Connection of transmission lines to Karpowership commences
Work has begun to connect the transmission lines to allow the Karadeniz Powership Osman Khan, simply referred to as Karpowership, to resume the supply of power to the national grid after relocating from Tema to Takoradi.
The 470-megawatts (MW) Karadeniz Powership arrived at the anchorage of the Home Port of the Western Naval Command, Sekondi in the Sekondi-Takoradi metropolis last Thursday evening.
The powership, which propelled itself from Tema to the Western Region and in the company of two tugboats, arrived at the anchorage at 10:30 p.m. last Thursday and early yesterday morning, it entered port and positioned at a jetty, the size of a football field.
The Managing Director of Karpowership Ghana Company Limited, Mr Volkan Buyukbicer, said after the successful voyage, work would begin immediately and that the relocation was a win for Ghana and the company.
“I must say today we have achieved what we describe as a ‘big move’, which is very important for the energy sector recovery programme to enable the country to utilise the volume of gas produced offshore Ghana,” he told newsmen.

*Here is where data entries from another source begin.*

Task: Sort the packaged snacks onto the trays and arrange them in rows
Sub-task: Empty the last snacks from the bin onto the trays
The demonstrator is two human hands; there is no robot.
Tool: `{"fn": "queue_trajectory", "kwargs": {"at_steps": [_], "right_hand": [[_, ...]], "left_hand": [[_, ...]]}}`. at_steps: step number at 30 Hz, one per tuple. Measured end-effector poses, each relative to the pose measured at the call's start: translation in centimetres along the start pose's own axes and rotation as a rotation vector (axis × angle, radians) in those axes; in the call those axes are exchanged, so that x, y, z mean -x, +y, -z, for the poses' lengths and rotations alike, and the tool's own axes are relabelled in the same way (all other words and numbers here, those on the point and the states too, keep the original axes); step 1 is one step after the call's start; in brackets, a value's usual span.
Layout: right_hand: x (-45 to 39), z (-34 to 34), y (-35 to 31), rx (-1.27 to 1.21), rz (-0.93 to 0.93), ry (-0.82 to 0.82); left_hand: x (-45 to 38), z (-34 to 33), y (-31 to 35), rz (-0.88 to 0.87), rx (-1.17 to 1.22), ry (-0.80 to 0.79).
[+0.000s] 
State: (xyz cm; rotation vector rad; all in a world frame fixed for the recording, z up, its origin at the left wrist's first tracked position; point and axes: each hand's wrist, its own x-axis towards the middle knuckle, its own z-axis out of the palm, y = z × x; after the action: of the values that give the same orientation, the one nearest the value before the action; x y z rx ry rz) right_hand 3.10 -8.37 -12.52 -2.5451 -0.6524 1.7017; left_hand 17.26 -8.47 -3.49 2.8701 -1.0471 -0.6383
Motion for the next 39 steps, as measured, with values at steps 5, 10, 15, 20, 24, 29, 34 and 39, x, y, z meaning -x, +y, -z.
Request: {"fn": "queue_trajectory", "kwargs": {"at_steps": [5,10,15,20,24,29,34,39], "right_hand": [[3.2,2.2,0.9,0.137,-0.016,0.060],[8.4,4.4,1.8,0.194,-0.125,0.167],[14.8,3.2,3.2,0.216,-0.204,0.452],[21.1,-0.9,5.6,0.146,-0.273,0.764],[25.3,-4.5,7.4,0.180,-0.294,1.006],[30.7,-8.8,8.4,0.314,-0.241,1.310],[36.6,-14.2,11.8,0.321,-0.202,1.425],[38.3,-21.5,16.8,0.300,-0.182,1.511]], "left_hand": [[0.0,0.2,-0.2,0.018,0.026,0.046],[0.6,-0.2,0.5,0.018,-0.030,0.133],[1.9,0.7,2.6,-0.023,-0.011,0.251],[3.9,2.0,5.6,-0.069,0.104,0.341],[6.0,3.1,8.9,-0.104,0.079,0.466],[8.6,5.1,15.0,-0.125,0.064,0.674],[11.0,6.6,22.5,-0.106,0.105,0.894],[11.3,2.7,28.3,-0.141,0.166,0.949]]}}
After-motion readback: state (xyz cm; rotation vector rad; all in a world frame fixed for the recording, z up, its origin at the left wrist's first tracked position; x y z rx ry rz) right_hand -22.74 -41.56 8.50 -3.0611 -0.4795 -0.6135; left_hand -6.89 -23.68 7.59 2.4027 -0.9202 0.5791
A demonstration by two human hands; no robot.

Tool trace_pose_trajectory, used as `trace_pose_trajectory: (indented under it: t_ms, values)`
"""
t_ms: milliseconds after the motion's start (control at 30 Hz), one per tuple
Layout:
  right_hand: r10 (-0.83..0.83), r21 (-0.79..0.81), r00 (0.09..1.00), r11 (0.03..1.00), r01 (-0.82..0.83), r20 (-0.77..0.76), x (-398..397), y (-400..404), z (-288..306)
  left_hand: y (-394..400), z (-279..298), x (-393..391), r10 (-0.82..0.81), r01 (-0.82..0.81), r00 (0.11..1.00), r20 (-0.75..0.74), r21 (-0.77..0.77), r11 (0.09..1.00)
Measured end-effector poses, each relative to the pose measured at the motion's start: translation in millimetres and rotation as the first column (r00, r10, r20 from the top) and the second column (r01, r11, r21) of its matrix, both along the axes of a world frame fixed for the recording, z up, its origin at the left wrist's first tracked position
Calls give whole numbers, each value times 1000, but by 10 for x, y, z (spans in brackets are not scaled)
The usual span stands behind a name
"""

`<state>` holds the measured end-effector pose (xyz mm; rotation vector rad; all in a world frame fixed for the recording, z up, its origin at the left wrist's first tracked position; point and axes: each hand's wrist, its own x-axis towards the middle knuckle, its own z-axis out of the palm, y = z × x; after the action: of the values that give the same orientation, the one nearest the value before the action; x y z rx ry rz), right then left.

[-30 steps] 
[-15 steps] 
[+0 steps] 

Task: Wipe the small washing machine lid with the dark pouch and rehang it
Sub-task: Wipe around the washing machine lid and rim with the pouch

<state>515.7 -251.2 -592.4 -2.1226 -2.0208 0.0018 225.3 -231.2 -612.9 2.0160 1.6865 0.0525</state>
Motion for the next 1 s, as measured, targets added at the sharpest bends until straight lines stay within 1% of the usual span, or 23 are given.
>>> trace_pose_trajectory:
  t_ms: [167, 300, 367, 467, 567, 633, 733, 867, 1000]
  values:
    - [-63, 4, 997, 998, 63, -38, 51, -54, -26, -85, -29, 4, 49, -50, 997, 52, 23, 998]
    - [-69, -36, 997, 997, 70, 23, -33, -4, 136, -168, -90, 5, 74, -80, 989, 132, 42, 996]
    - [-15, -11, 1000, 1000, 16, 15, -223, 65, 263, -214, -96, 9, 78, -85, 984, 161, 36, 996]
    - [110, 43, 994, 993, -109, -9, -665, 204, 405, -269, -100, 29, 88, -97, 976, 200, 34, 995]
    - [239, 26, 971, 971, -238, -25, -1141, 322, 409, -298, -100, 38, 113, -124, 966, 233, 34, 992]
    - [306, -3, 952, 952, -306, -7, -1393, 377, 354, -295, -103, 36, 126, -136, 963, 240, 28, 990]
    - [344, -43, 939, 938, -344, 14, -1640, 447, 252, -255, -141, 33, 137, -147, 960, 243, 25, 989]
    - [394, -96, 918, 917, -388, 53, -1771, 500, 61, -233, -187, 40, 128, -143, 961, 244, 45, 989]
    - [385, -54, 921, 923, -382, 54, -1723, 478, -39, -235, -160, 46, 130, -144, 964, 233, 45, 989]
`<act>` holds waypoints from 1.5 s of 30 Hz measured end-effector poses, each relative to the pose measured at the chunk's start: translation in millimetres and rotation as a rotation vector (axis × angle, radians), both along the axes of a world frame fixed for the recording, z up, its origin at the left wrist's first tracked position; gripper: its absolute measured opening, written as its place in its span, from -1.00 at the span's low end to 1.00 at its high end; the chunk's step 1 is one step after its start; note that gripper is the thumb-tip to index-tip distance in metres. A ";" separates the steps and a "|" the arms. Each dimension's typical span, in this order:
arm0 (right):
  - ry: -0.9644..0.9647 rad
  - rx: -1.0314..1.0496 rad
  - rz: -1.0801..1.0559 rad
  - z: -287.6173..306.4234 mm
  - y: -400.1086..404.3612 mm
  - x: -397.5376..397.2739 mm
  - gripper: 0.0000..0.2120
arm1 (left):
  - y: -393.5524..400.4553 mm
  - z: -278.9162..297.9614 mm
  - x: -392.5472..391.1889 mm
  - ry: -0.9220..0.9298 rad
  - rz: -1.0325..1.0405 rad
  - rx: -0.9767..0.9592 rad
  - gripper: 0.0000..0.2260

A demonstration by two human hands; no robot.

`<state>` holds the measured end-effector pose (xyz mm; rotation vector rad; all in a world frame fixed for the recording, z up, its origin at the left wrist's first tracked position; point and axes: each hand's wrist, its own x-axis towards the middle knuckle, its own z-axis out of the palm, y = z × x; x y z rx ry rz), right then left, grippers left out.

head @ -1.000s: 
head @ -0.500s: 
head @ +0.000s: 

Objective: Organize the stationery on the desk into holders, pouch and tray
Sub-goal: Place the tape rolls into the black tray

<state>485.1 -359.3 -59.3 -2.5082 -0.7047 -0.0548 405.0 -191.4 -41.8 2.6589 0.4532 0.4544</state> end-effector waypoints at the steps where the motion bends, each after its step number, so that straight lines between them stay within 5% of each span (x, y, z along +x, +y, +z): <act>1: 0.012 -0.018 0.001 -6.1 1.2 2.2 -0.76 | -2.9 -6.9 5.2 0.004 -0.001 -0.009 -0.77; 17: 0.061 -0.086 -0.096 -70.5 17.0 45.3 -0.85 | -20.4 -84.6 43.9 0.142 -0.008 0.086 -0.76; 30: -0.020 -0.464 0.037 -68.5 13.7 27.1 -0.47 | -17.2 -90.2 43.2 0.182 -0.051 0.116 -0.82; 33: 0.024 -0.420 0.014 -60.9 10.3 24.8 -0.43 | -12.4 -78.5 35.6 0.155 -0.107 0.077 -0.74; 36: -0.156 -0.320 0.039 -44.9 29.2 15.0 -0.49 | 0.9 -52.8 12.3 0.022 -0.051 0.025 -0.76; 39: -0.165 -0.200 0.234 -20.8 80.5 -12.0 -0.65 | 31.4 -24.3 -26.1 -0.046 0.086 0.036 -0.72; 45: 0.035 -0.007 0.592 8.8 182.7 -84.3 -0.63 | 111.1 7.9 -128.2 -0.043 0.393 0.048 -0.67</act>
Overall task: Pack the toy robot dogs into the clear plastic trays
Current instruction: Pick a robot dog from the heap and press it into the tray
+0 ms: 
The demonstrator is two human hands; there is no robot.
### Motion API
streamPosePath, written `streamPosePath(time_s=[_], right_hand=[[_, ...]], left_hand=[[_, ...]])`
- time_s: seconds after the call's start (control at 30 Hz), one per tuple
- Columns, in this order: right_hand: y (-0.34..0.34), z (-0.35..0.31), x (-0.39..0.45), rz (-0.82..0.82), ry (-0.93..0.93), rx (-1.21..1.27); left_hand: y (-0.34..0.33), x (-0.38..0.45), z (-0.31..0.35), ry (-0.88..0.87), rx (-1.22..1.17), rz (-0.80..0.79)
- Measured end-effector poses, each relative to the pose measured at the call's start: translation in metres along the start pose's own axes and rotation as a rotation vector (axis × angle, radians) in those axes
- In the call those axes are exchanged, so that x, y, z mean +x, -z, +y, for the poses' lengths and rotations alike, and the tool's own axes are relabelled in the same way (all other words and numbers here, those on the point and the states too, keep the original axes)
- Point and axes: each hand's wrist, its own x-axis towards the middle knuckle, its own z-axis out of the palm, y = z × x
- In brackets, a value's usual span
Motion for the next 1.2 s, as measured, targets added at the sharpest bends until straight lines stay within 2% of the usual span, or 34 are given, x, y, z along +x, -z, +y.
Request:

After the successful mooring, “we will immediately move in to connect to the transmission lines already in place to resume supply of the 450MW to the national grid.”
“We have arrived, we have started work, but we will work faster to beat the 17-day timeline we have given to the nation and I must say at the moment we are on course,” he said.
Mr Buyukbicer said the use of natural gas was environmentally friendly because it burned cleaner than other fossil fuels and gas came with enormous benefits not only to them as power generators but also the nation as a whole.
“When we talk about the economy and natural gas I will say it’s cheaper compared to other fossil fuels and the country will, through the use of the gas, save millions of dollars and help government to meet its contractual agreements with gas producers,” he said.
At the port of the Navy, workers were still working on pipelines that would connect the gas to the powership.
The lines stretch to cover a distance of about 10 kilometres made up of 1.5 kilometres of marine and 8.5 onshore pipeline from the metering station of the Ghana National Gas Company (Ghana Gas) to the shore at Ngyeresia.
The powership, which generates 450MW power to the national grid, is currently off after disconnecting from the grid in order to set sail to Sekondi.
Immediately after the reconnection to the grid at its current location, the powership would continue to run on heavy fuel oil (HFO) until in the middle of November 2019, when it will be connected to off-take the natural gas from the country’s oil fields.
Construction works on the jetty at Sekondi started in August last year.
It also saw the construction, expansion and reinforcement of the breakwater from two metres to four.
When connected, the generating units will be supplied with the 90 million standard cubic feet of gas daily (MMSCFD), which will reduce the cost of transporting gas to Tema and make gas cheaper compared to HFO.
The relocation will also help avert further the take-or-pay contracts that the country is paying without using lean natural gas (LNG)?from offshore fields.
Karpowership and Electricity Company of Ghana (ECG) signed a 450MW Power purchase agreement (PPA) in 2015, paving the way for “Power of Friendship for Ghana”, Karpowership’s first project in Africa.
The development also marks a significant step towards meeting the electricity demands of Ghana’s population and industry.
It is also an economical solution to Ghana’s existing electricity supply that relies on expensive crude oil, while providing local employment and valuable foreign direct investment.
Under the pact, Karpowership will supply electricity to Ghana for 20 years, whereby the operations that have started with liquid-fuel in 2015 is currently switching to natural gas.
The Karadeniz Powership Osman Khan was shut down temporarily last Tuesday for about 17 days.
With the powership’s 450MW generation off the grid, the power shortfall will be filled by a number of measures, including power from some dormant thermal plants in the eastern power enclave within Tema and Kpone in the Greater Accra Region.
They include supply from power plants such as Sunon Asogli Power Plant, Tema Thermal 1 Plant (TT1PP), the Tema Thermal 2 Plant (TT2PP), Aska and the Kpone Thermal Power Plant (KTPP).